Aim of the exercise: Every line containing "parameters" should be identified and copied from the data below.

Information provided:
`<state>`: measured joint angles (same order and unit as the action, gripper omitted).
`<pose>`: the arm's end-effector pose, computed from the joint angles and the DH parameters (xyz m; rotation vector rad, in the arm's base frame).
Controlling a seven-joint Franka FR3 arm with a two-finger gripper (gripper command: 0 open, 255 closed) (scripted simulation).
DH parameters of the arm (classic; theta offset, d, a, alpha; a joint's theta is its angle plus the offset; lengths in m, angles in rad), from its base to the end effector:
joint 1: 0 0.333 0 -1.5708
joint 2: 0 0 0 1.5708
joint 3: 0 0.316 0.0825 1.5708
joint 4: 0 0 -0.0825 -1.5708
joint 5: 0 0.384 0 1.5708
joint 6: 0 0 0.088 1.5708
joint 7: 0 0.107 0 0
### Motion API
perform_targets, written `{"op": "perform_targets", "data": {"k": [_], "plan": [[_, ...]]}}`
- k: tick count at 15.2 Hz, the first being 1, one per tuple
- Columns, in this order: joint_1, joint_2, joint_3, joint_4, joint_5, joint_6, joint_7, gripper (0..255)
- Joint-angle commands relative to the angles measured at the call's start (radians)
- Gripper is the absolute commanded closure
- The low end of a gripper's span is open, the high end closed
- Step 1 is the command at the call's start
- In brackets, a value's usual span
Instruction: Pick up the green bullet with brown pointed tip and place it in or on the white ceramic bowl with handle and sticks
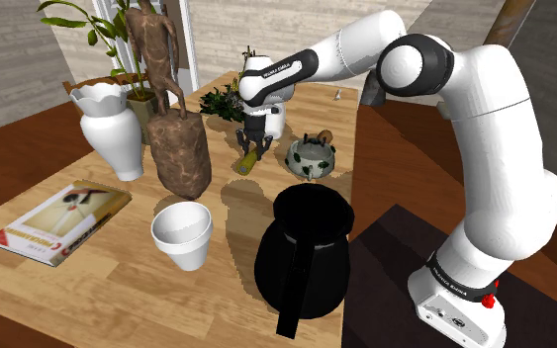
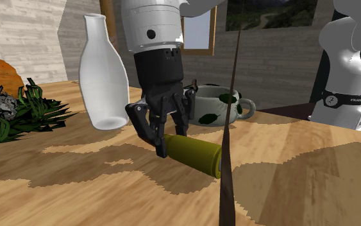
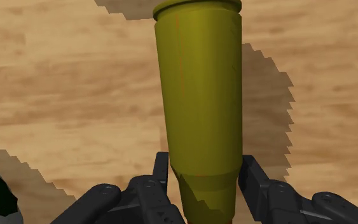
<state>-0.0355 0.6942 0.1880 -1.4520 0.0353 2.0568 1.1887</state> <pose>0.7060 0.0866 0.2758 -2.6168 1.5899 0.2393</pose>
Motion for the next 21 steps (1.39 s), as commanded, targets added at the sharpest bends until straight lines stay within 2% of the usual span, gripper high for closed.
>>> {"op": "perform_targets", "data": {"k": [1,21], "plan": [[0.0,-0.006,0.001,0.002,0.001,-0.009,0.001,255],[-0.004,-0.103,0.01,0.119,0.009,-0.221,0.02,255]]}}
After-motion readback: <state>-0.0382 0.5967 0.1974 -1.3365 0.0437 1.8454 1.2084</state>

Reply to the exercise:
`<pose>`: the arm's end-effector pose, computed from the joint angles and the DH parameters (xyz m; rotation vector rad, in the arm's base frame).
DH parameters of the arm (classic; theta offset, d, a, alpha; a joint's theta is its angle plus the offset; lengths in m, angles in rad), from its base to the end effector:

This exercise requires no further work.